• _What you need to do_: Needed from the data below: all lines that contain the word "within".

---------- Dataset records ----------

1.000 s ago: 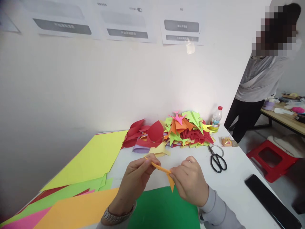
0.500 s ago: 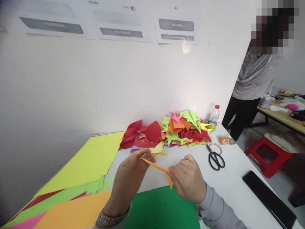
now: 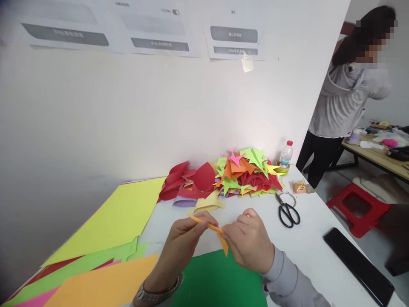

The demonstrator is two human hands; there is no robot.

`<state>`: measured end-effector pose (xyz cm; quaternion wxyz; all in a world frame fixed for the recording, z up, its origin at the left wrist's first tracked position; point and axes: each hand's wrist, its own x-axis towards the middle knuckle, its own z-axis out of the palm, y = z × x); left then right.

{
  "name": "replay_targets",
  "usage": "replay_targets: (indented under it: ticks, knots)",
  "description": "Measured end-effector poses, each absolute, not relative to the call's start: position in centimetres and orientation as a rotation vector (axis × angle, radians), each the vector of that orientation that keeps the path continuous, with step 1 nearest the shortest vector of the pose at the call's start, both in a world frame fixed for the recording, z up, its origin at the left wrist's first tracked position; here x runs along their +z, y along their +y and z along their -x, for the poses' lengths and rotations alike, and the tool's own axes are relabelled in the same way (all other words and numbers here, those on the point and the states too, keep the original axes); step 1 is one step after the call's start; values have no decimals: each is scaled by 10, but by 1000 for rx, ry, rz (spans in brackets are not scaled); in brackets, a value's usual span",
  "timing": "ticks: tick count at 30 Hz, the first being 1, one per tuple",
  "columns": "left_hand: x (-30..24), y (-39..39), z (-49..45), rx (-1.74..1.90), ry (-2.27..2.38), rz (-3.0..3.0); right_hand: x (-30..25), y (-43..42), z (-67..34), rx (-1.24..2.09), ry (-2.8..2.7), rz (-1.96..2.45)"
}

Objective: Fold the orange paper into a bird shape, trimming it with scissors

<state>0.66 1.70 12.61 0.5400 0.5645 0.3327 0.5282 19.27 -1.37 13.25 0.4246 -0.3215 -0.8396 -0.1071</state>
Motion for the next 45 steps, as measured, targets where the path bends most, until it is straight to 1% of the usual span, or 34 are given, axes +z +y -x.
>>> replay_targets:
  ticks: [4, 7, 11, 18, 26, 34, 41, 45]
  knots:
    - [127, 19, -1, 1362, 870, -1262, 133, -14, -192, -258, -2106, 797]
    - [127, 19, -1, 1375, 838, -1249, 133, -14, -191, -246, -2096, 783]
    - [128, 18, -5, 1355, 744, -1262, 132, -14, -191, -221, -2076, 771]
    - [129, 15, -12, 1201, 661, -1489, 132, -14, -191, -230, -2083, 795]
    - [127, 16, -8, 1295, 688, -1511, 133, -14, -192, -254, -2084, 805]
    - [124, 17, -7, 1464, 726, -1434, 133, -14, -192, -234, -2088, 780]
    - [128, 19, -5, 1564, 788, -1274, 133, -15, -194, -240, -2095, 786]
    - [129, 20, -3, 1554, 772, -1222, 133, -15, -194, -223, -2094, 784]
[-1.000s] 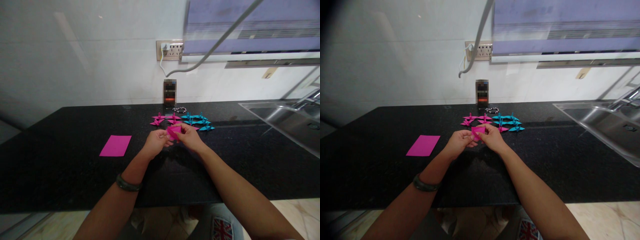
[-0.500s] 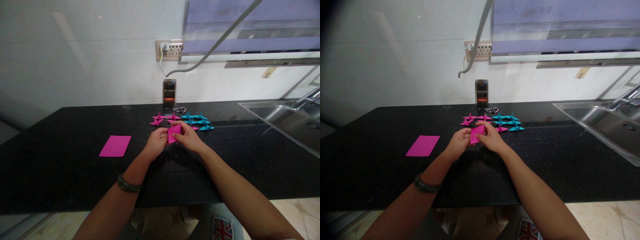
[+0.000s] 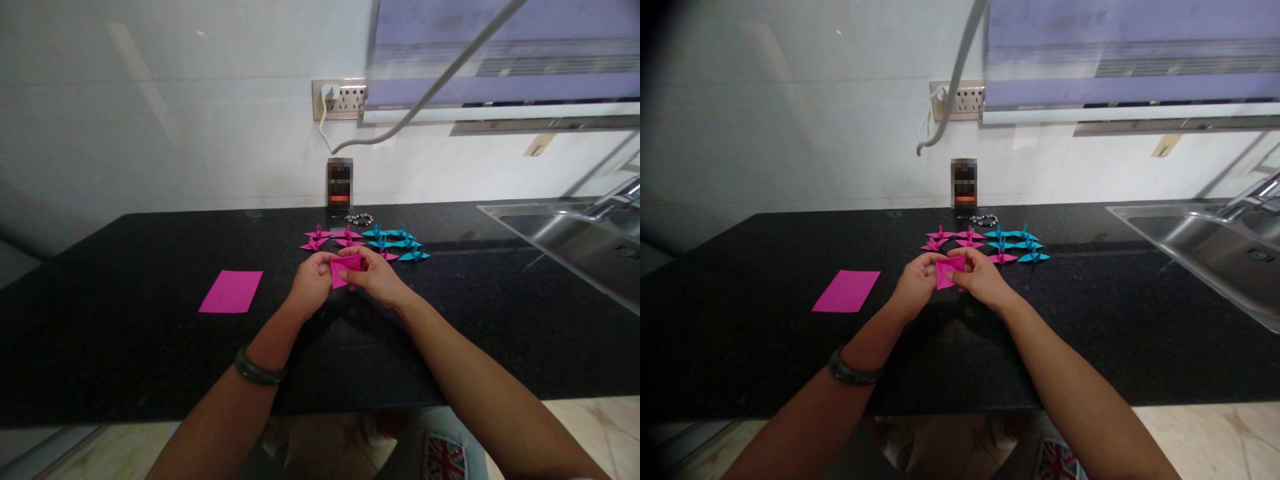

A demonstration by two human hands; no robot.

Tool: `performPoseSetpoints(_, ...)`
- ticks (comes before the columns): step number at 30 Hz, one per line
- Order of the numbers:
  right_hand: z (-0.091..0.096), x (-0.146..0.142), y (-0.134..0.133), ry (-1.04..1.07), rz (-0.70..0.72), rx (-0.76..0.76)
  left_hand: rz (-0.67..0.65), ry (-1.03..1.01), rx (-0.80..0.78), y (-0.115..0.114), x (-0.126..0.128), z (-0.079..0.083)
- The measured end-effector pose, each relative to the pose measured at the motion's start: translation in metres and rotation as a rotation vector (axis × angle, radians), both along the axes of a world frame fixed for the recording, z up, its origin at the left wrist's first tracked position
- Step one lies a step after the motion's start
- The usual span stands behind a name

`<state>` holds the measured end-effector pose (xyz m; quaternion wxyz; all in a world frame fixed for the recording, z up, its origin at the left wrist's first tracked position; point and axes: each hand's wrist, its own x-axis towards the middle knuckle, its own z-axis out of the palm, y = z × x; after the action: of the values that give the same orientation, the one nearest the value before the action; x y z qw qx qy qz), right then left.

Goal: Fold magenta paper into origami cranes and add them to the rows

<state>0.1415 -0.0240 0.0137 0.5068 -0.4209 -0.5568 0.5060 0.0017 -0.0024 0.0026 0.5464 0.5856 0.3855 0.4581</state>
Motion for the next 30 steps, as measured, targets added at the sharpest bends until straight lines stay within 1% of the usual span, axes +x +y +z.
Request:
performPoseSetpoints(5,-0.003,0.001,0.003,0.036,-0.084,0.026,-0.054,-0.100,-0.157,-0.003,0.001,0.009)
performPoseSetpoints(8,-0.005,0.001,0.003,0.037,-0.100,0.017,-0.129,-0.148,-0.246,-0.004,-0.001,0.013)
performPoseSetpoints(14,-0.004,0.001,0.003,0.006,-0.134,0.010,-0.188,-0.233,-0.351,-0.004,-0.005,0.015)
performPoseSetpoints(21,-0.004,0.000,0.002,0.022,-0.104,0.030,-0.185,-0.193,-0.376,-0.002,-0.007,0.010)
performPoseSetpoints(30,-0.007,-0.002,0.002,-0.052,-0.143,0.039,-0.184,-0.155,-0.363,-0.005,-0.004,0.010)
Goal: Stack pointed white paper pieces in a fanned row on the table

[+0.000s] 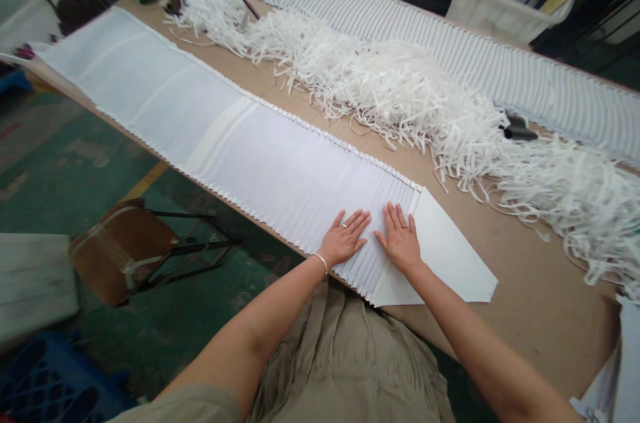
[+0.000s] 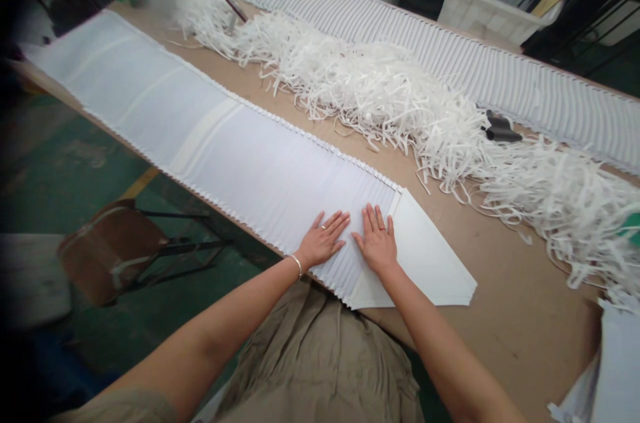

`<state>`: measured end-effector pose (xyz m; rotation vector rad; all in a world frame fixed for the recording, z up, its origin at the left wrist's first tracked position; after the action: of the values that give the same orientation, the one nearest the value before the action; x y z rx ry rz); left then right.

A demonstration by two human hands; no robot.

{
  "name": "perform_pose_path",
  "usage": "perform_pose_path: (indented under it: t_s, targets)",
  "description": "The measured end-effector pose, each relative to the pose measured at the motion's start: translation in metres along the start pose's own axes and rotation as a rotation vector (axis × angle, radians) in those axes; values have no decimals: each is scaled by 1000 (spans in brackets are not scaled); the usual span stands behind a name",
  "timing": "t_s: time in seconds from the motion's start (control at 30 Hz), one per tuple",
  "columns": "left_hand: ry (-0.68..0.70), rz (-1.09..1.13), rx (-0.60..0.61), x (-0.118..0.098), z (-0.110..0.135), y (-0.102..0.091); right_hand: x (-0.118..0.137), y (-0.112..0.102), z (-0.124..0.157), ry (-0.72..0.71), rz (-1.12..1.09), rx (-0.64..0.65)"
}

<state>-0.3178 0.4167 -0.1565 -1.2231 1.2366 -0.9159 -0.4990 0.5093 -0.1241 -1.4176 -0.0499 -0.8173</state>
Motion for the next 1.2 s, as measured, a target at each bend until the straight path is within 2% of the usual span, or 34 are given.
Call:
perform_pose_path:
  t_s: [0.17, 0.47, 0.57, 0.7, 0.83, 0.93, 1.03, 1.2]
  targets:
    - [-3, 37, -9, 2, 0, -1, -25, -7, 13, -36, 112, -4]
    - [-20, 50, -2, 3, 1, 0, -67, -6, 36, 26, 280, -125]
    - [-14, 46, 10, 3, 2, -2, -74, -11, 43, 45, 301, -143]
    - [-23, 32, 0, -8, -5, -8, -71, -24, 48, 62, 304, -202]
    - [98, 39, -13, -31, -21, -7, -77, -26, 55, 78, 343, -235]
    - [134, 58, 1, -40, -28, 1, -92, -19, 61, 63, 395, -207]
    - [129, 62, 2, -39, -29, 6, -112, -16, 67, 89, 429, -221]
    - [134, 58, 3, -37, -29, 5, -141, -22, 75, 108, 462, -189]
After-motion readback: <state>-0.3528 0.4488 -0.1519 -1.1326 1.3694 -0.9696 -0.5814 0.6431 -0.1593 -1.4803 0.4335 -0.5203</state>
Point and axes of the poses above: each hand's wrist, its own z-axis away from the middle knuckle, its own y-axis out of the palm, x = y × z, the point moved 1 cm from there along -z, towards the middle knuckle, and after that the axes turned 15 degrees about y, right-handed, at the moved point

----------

• _Written response_:
Motion for the next 30 steps, as measured, targets added at the sharpest bends until straight lines stay within 1% of the usual span, axes +x +y +z.
Motion for the next 1.2 s, as measured, a target at each bend until the straight path is within 2% of the usual span, or 34 are given.

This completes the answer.